Urban square in Szczecin, Poland

The Rodło Square (/pl/; Polish: Plac Rodła) is an urban square in Szczecin, Poland. It is located in the neighbourhood of Centre, within the Downtown district, at the intersection of Emancipation Avenue and Piłsudskiego Street. It was constructed in the 1970s.

== Name ==
The square was named after the Rodło, a Polish emblem, first introduced in 1932 by the Union of Poles in Germany.

== History ==
Prior to the World War II, in place of Rodło Square was a small triangular urban square, at the intersection of Friedrich Karl Street (German: Friedrich-Karl-Straße; now Piłsudskiego Street), Moltrke Street (German: Moltkestrasse; now Emancipation Avenue), and Pölitzer Street (German: Pölitzer Straße; now Emancipation Avenue), and surrounned by tenement buildings.
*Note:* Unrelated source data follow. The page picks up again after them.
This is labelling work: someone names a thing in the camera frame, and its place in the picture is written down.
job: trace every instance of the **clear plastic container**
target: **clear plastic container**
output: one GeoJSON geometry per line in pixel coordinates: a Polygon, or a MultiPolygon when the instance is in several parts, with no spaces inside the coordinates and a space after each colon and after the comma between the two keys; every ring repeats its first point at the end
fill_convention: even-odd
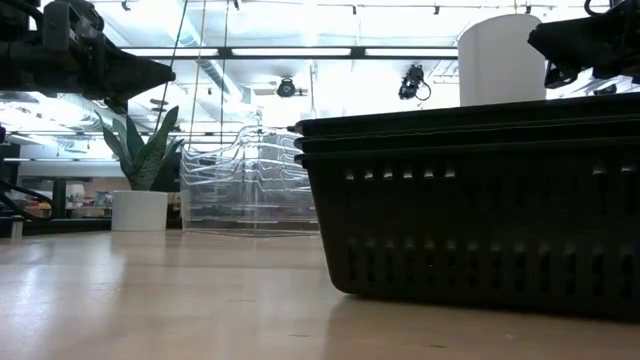
{"type": "Polygon", "coordinates": [[[249,126],[228,148],[185,150],[181,162],[185,231],[278,236],[317,231],[307,171],[294,162],[299,135],[249,126]]]}

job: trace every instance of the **plant leaf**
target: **plant leaf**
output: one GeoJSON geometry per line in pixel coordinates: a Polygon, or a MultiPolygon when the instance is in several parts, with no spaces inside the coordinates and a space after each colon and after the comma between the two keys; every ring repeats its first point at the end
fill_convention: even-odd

The buildings in the area were destroyed in the city bombings during the conflict. After the war, in its place remained an empty area, which was partially developed around 1976, including the formation of the current square at the intersection of Emancipation Avenue and Piłsudskiego Street.

In 1992, next to the square was opened Pazim, the first skyscraper in the city, and one of its tallest buildings.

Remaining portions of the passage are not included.